=== WHAT YOU SHOULD DO ===
Whatever appears in the listing must be reproduced exactly.

=== INFORMATION SUPPLIED ===
Start of Block

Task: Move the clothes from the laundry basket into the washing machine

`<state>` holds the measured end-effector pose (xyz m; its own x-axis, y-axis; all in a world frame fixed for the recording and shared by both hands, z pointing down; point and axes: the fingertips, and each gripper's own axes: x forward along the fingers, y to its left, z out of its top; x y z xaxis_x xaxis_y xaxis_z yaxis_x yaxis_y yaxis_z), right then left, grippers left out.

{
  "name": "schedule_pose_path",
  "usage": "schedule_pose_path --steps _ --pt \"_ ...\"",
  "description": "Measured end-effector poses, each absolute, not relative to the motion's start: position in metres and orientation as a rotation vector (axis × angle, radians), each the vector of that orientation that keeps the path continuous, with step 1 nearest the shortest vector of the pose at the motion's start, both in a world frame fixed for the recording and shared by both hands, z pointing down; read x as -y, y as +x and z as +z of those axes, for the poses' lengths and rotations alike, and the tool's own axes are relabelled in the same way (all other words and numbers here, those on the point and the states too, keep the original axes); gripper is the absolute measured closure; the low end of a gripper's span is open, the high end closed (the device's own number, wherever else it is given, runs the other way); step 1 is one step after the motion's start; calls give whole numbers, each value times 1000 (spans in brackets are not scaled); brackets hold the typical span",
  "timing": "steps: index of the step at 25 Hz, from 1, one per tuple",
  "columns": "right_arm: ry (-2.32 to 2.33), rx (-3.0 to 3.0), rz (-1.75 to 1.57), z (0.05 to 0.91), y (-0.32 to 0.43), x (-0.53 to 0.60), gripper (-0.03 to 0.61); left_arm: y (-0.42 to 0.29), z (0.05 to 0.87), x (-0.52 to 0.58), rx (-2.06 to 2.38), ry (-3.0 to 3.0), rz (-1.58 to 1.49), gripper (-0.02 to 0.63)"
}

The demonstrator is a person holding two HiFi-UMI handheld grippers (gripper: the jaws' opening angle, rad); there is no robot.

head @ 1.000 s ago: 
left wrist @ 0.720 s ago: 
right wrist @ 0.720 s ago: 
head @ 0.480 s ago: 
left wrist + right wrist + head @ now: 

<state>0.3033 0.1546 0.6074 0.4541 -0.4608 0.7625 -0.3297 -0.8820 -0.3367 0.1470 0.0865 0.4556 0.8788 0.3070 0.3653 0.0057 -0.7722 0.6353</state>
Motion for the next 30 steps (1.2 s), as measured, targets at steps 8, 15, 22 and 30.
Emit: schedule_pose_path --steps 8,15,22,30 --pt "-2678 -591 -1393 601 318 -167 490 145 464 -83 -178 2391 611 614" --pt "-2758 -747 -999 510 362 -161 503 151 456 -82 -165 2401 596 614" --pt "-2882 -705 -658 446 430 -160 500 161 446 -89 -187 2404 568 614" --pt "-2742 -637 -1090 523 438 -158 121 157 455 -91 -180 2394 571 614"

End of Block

=== EXERCISE OUTPUT ===
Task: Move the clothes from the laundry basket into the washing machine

`<state>` holds the measured end-effector pose (xyz m; its own x-axis, y-axis; all in a world frame fixed for the recording and shared by both hands, z pointing down; point and axes: the fingertips, and each gripper's own axes: x forward along the fingers, y to its left, z out of its top; x y z xaxis_x xaxis_y xaxis_z yaxis_x yaxis_y yaxis_z), right then left, grippers left out.

{
  "name": "schedule_pose_path",
  "usage": "schedule_pose_path --steps _ --pt \"_ ...\"",
  "description": "Measured end-effector poses, each absolute, not relative to the motion's start: position in metres and orientation as a rotation vector (axis × angle, radians), each the vector of that orientation that keeps the path continuous, with step 1 nearest the shortest vector of the pose at the motion's start, both in a world frame fixed for the recording and shared by both hands, z pointing down; read x as -y, y as +x and z as +z of those axes, for the poses' lengths and rotations alike, and the tool's own axes are relabelled in the same way (all other words and numbers here, those on the point and the states too, keep the original axes); gripper is the absolute measured closure; the low end of a gripper's span is open, the high end closed (the device's own number, wherever else it is given, runs the other way); step 1 is one step after the motion's start; calls give whole numbers, each value times 1000 (spans in brackets are not scaled); brackets hold the typical span",
  "timing": "steps: index of the step at 25 Hz, from 1, one per tuple",
  "columns": "right_arm: ry (-2.32 to 2.33), rx (-3.0 to 3.0), rz (-1.75 to 1.57), z (0.05 to 0.91), y (-0.32 to 0.43), x (-0.53 to 0.60), gripper (-0.03 to 0.61); left_arm: y (-0.42 to 0.29), z (0.05 to 0.87), x (-0.52 to 0.58), rx (-2.06 to 2.38), ry (-3.0 to 3.0), rz (-1.58 to 1.49), gripper (-0.02 to 0.63)"
}

The demonstrator is a person holding two HiFi-UMI handheld grippers (gripper: the jaws' opening angle, rad); there is no robot.

head @ 1.000 s ago: 
left wrist @ 0.720 s ago: 
right wrist @ 0.720 s ago: 
head @ 0.480 s ago: 
left wrist + right wrist + head @ now: 

<state>0.3033 0.1546 0.6074 0.4541 -0.4608 0.7625 -0.3297 -0.8820 -0.3367 0.1470 0.0865 0.4556 0.8788 0.3070 0.3653 0.0057 -0.7722 0.6353</state>
Motion for the next 30 steps (1.2 s), as measured, targets at steps 8, 15, 22 and 30.
Emit: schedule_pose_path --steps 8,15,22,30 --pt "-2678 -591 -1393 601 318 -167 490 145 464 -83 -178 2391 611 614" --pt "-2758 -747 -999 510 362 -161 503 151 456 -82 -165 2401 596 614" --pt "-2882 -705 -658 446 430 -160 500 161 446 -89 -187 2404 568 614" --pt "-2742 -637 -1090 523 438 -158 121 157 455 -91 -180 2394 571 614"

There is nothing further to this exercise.